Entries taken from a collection
----

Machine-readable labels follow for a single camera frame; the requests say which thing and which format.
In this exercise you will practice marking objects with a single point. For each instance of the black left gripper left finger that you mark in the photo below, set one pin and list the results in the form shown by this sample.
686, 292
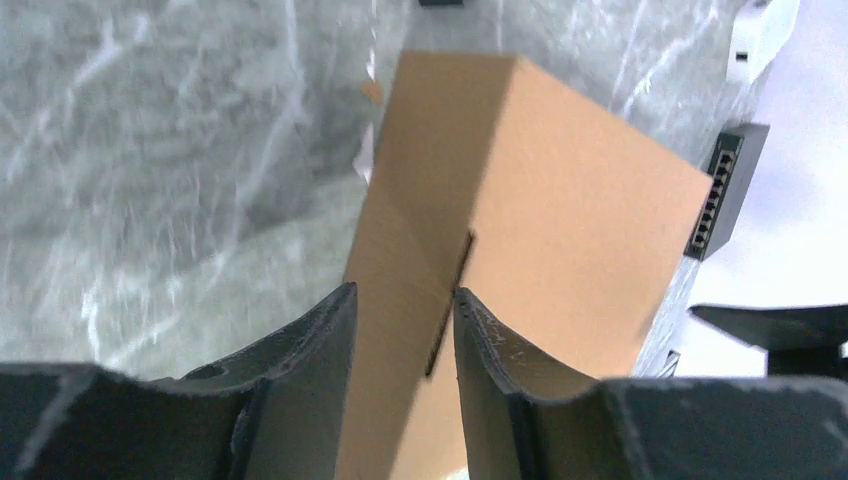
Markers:
273, 410

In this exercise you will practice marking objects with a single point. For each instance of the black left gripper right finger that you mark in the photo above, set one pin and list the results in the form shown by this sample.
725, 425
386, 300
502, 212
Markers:
526, 415

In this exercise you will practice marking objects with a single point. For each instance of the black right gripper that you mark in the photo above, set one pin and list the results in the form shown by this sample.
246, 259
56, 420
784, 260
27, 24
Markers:
801, 341

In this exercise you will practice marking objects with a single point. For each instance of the brown cardboard box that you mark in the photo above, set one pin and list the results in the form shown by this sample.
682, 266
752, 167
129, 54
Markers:
564, 220

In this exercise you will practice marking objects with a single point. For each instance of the black rectangular block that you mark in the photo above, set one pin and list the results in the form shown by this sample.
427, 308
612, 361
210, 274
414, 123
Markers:
732, 166

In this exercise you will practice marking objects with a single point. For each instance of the white translucent plastic case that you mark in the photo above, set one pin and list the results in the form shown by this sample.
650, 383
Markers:
760, 30

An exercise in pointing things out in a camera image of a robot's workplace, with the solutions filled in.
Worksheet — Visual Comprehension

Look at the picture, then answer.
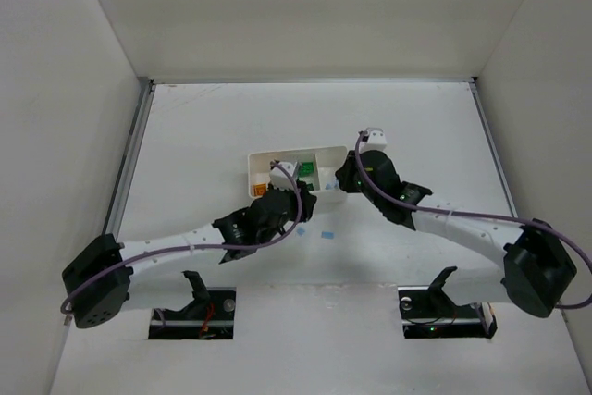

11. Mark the yellow striped lego brick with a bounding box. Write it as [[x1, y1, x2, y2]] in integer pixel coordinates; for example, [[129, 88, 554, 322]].
[[253, 183, 267, 197]]

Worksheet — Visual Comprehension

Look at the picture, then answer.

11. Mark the green lego brick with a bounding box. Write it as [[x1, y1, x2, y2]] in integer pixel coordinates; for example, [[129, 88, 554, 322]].
[[299, 161, 315, 178]]

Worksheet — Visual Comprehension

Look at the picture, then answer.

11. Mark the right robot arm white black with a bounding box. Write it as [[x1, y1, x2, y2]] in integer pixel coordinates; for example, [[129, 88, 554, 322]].
[[336, 150, 577, 318]]

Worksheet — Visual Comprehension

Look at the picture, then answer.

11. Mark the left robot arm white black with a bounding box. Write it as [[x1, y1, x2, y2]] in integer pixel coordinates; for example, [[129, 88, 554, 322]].
[[60, 181, 317, 329]]

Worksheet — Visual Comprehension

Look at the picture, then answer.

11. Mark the white three-compartment container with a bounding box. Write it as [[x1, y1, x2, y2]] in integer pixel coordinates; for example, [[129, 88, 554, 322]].
[[246, 144, 351, 205]]

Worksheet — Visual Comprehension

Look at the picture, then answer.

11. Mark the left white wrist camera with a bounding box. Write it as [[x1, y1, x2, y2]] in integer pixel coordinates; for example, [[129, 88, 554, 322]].
[[269, 161, 301, 191]]

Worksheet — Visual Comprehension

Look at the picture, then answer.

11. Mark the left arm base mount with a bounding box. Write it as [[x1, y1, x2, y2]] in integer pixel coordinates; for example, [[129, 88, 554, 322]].
[[148, 271, 236, 341]]

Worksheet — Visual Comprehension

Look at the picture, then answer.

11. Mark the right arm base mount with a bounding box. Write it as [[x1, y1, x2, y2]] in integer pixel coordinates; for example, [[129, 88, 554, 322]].
[[398, 266, 498, 339]]

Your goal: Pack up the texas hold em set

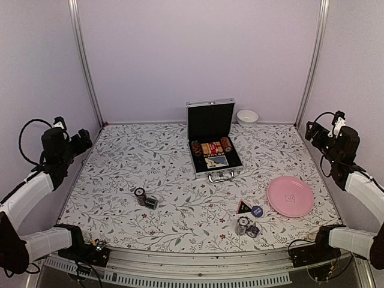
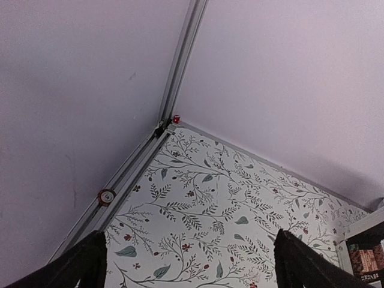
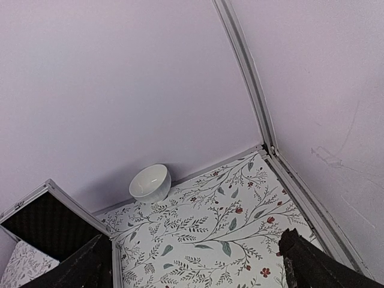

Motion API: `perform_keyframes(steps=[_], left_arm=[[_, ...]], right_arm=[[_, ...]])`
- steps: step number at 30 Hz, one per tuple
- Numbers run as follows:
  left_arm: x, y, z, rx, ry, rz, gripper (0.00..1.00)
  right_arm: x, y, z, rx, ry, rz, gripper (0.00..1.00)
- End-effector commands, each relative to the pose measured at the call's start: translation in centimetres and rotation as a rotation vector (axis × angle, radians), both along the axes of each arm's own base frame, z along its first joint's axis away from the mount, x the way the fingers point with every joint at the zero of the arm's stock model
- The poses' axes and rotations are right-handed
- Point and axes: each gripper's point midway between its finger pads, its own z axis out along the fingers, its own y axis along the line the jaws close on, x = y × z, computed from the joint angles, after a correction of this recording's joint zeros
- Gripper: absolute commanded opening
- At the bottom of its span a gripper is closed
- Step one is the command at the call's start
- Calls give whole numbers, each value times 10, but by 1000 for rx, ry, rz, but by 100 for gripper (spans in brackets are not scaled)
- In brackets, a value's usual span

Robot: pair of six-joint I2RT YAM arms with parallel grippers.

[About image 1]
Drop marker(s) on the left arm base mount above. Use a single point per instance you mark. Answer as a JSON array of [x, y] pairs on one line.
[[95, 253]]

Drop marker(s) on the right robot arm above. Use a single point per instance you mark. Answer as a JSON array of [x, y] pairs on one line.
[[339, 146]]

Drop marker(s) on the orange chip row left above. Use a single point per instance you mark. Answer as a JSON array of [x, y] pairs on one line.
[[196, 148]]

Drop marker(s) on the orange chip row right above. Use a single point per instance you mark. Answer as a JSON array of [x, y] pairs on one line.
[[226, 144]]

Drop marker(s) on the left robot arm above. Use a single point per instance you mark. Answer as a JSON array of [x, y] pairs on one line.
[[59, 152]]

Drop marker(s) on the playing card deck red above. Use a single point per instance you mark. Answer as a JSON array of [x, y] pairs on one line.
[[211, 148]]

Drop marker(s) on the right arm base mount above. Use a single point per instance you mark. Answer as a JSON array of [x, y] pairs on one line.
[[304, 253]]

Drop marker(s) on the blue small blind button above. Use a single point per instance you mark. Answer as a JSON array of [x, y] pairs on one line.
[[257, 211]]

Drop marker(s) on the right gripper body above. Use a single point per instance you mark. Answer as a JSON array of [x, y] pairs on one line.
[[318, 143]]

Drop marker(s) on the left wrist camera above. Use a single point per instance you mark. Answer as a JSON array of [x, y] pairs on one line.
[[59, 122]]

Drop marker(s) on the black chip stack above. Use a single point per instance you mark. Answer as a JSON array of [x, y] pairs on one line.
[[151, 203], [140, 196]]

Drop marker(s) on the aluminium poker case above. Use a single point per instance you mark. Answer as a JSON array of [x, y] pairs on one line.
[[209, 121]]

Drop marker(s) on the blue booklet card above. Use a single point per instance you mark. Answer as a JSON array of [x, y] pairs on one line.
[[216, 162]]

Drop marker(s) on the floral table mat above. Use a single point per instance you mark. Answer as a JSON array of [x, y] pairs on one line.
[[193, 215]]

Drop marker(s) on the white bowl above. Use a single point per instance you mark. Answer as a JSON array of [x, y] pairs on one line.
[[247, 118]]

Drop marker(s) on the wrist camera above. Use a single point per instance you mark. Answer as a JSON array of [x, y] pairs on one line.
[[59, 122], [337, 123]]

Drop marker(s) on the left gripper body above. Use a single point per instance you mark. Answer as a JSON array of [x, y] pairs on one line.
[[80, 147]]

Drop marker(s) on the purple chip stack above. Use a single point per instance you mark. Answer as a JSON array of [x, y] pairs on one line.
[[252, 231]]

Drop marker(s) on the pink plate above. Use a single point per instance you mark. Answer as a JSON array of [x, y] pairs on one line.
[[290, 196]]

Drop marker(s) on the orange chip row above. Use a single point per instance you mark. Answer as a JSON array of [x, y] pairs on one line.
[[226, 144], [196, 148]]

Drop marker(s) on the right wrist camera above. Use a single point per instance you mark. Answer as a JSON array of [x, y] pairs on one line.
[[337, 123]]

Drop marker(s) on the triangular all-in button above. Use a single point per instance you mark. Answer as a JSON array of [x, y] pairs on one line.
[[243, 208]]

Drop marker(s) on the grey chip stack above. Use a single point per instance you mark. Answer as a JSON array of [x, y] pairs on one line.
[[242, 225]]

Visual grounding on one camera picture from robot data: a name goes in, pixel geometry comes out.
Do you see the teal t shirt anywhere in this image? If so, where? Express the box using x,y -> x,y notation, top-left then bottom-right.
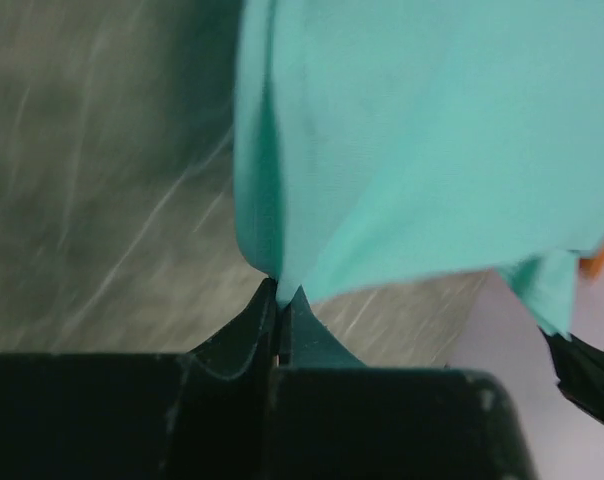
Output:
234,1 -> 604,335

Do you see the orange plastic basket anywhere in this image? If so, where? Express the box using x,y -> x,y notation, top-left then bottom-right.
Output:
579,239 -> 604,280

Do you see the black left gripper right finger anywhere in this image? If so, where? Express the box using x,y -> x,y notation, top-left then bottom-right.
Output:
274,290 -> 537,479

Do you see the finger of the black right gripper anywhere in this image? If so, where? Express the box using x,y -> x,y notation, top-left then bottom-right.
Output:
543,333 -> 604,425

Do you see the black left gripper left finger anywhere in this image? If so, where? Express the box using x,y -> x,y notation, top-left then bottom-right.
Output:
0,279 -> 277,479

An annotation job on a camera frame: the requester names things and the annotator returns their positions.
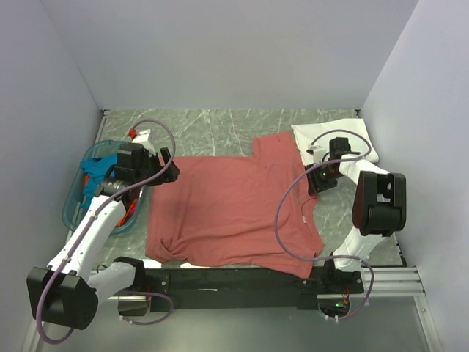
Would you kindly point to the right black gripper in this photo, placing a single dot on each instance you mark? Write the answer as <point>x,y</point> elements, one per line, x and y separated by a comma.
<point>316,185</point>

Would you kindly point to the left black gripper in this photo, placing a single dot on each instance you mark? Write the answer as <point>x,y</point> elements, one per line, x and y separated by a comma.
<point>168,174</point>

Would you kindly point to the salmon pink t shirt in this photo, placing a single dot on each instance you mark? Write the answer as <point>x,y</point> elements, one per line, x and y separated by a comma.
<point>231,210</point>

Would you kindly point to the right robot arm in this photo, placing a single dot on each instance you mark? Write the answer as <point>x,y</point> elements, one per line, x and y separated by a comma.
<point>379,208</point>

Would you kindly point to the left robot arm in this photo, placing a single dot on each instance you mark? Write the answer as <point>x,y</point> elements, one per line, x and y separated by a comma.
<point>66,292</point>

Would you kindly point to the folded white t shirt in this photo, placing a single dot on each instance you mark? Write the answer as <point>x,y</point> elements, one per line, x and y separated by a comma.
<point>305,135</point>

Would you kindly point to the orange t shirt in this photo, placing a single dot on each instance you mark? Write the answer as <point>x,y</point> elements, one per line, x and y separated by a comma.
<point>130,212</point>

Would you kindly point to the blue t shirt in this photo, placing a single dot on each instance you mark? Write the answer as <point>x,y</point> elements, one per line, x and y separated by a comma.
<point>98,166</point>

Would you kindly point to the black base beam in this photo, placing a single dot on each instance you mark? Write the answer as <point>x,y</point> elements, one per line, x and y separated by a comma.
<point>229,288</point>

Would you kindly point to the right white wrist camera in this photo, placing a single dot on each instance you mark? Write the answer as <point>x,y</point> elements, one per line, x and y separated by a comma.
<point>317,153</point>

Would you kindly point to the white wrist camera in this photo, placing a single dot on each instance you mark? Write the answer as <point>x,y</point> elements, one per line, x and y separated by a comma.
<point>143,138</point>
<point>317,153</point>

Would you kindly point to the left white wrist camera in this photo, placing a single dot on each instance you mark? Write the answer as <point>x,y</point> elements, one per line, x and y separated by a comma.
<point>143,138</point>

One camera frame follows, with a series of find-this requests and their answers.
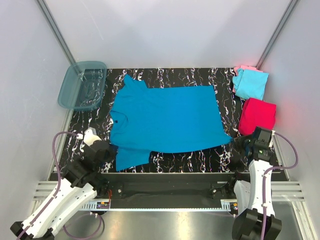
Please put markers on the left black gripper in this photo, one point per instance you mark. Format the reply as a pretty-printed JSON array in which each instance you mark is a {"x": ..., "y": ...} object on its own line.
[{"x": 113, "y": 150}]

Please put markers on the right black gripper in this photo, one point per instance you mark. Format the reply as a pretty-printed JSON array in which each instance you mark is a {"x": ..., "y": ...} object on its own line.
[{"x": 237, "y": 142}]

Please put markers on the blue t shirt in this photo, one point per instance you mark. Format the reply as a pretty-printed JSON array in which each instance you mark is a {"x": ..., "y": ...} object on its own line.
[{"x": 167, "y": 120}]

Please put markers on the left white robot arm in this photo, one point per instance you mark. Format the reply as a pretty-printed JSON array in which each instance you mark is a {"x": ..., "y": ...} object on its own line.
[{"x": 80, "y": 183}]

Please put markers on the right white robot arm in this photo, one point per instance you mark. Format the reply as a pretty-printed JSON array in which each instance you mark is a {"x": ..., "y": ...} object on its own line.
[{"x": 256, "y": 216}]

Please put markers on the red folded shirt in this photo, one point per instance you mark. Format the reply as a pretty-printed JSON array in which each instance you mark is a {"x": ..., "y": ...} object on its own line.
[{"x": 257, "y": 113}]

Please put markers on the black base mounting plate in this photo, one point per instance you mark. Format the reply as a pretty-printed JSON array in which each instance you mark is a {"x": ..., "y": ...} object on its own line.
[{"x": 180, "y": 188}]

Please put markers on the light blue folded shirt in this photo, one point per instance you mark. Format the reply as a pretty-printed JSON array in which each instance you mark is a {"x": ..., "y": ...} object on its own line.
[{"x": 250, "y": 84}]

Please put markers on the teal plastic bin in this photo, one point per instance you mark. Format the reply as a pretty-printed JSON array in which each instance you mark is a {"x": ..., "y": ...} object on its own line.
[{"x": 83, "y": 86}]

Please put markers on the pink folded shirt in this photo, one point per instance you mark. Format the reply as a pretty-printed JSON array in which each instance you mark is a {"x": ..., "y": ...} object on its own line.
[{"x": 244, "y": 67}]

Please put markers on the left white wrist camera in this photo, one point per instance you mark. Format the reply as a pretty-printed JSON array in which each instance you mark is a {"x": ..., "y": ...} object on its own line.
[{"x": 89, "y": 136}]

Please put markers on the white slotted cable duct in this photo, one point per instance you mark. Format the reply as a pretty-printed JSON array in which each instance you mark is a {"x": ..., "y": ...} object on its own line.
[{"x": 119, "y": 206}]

----

On how many lines above does the word "along" appear? Answer with that figure only.

2